_Exercise_.
When a line of the records below contains the string "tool", copy that whole line.

[Items from a dataset]
-- Opening Marker --
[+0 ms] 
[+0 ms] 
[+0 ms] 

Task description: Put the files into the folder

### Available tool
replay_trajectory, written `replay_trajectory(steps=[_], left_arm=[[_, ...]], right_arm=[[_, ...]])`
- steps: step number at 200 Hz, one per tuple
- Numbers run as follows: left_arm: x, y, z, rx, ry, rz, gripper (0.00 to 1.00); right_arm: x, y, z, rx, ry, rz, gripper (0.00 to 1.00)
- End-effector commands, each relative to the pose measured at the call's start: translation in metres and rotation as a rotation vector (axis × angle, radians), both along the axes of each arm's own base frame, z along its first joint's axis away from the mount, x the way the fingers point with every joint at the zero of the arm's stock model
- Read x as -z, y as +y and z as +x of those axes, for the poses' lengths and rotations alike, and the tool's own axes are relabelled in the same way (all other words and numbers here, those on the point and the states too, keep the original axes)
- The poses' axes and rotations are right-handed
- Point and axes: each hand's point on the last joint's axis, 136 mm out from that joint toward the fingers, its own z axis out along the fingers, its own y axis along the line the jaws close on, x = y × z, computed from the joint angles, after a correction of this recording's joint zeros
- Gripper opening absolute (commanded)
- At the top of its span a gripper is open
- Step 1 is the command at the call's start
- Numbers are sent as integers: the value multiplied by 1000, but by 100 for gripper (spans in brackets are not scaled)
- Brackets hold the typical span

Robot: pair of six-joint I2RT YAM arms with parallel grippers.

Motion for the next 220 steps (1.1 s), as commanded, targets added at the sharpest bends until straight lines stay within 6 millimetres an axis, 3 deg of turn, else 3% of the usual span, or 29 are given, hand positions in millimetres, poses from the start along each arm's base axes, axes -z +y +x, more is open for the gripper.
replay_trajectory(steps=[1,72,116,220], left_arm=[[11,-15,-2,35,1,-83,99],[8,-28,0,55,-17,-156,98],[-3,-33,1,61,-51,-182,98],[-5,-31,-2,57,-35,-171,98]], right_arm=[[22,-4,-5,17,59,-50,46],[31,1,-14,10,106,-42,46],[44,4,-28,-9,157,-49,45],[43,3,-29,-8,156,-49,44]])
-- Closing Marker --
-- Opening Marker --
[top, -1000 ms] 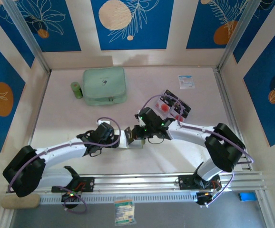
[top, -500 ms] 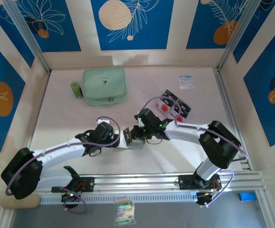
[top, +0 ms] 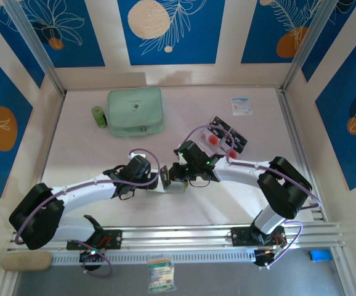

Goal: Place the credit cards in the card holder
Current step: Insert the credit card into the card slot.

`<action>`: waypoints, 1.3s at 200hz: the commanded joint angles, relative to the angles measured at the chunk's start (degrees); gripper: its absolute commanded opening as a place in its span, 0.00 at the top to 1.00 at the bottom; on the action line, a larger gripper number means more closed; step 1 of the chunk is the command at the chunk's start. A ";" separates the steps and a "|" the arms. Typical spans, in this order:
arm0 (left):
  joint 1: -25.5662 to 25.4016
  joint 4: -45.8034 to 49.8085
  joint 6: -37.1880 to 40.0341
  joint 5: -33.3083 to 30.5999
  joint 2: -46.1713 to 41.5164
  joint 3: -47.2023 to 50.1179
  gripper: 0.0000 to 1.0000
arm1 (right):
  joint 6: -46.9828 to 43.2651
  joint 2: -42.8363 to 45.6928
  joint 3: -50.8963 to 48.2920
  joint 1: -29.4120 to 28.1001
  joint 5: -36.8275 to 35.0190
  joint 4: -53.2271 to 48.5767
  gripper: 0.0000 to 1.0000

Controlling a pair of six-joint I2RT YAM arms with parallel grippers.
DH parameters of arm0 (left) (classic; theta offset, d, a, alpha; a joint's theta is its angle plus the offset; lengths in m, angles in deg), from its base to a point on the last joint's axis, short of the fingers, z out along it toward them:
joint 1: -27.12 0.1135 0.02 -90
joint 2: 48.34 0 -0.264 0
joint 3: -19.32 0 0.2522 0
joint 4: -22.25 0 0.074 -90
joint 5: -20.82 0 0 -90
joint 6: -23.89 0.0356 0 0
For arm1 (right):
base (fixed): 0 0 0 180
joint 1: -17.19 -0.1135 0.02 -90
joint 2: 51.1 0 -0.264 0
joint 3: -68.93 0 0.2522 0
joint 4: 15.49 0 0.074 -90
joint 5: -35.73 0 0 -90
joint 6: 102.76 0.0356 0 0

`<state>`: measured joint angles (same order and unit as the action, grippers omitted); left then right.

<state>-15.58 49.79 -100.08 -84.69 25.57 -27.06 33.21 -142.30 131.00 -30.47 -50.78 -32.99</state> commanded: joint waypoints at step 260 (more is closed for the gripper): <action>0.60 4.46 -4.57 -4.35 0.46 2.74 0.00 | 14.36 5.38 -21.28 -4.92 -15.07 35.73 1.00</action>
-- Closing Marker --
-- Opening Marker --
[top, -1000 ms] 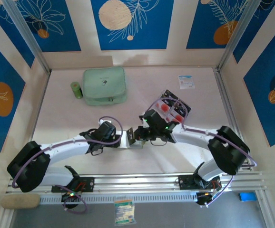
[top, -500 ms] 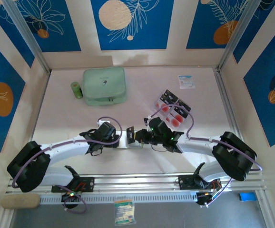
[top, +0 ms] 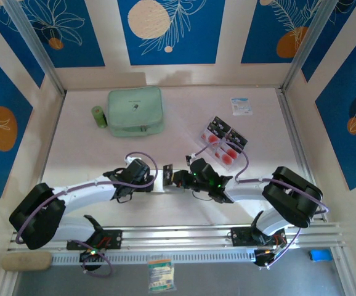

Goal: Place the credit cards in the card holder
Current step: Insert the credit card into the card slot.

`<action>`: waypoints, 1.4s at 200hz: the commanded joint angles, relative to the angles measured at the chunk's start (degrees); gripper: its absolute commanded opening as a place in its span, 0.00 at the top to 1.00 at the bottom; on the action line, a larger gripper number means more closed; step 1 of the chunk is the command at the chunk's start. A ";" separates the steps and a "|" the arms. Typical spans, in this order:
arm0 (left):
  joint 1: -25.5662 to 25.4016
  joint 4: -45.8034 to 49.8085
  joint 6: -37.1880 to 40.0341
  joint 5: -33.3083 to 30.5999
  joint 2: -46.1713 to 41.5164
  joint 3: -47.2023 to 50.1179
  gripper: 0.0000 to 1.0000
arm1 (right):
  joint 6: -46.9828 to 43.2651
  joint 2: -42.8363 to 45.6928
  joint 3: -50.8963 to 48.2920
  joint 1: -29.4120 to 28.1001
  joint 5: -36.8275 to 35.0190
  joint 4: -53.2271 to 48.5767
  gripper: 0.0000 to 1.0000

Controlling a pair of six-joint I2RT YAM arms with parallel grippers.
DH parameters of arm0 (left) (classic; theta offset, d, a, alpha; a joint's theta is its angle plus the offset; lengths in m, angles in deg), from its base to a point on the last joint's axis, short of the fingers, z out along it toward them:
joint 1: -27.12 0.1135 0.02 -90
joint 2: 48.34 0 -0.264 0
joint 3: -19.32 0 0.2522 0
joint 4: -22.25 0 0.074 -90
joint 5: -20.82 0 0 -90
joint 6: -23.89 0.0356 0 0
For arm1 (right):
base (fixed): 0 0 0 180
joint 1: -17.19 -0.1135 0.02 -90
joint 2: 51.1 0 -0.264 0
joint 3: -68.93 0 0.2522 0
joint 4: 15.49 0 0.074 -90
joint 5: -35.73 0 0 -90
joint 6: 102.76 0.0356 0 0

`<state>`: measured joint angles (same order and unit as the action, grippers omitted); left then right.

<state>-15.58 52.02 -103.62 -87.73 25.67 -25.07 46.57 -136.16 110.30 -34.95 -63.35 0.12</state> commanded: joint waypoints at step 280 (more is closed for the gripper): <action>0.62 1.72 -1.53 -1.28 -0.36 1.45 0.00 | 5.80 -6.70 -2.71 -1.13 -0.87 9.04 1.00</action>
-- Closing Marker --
_Finished task_.
### Available tool
- Read x as -z, y as +y and z as +x of those axes, for the poses' lengths and rotations alike, and the tool's own axes are relabelled in the same way (all other words and numbers here, those on the point and the states too, keep the original axes)

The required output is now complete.